With the proliferation of edge intelligence and the breakthroughs in machine learning, Federated Learning (FL) is capable of learning a shared model across several edge devices by preserving their private data from being exposed to external adversaries. However, the distributed architecture of FL naturally introduces communication between the central parameter server and the distributed learning nodes. The huge communication cost poses a challenge to practical FL, especially for FL in mobile edge computing (MEC) networks. Existing communication-efficient FL systems predominantly optimize their intrinsic learning process and are not concerned with the implications on the network. In this paper we propose a FL scheme that leverages Device-to-Device (D2D) communication (hence called D2D-FedAvg) and is suitable for mobile edge networks. D2D-FedAvg creates a two-tier learning model where D2D learning groups communicate their results as a single entity to the MEC server leading to traffic reduction.
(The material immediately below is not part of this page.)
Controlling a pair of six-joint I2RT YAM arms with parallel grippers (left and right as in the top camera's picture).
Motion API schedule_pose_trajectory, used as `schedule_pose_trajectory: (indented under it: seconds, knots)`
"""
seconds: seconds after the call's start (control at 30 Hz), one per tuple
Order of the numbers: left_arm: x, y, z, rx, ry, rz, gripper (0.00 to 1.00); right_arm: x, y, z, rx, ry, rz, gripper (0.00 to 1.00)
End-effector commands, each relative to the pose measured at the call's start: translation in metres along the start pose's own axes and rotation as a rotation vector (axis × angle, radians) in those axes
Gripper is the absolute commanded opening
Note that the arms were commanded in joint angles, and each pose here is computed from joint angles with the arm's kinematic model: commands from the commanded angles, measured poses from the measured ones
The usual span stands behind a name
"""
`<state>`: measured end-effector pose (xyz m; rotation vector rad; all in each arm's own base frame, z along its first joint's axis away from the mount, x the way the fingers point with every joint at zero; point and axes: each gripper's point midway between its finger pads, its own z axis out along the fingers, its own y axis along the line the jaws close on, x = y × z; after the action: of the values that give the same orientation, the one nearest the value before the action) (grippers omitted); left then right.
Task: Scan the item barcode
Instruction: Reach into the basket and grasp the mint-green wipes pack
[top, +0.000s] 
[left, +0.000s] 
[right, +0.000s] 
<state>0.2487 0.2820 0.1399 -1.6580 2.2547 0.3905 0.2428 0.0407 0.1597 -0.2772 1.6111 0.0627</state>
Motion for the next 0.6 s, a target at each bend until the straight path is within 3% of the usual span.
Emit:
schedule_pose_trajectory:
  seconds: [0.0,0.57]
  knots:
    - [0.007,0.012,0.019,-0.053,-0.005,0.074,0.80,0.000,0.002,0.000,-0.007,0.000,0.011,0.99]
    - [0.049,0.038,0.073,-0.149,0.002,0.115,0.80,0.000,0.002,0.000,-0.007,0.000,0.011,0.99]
We propose the schemes for D2D grouping, master UE selection, and also D2D exit in the learning process and then form a complete D2Dassisted federated averaging algorithm. Via extensive simulations on the Federated Extended MNIST dataset, the feasibility and convergence of D2D-FedAvg scheme are evaluated. Our results show that D2D-FedAvg lowers the communication cost relative to the typical Federated Averaging (FedAvg) in cellular networks as the number of users is increased (for 100 cellular users 37% traffic reduction), while keeping the same learning accuracy with FedAvg across the board.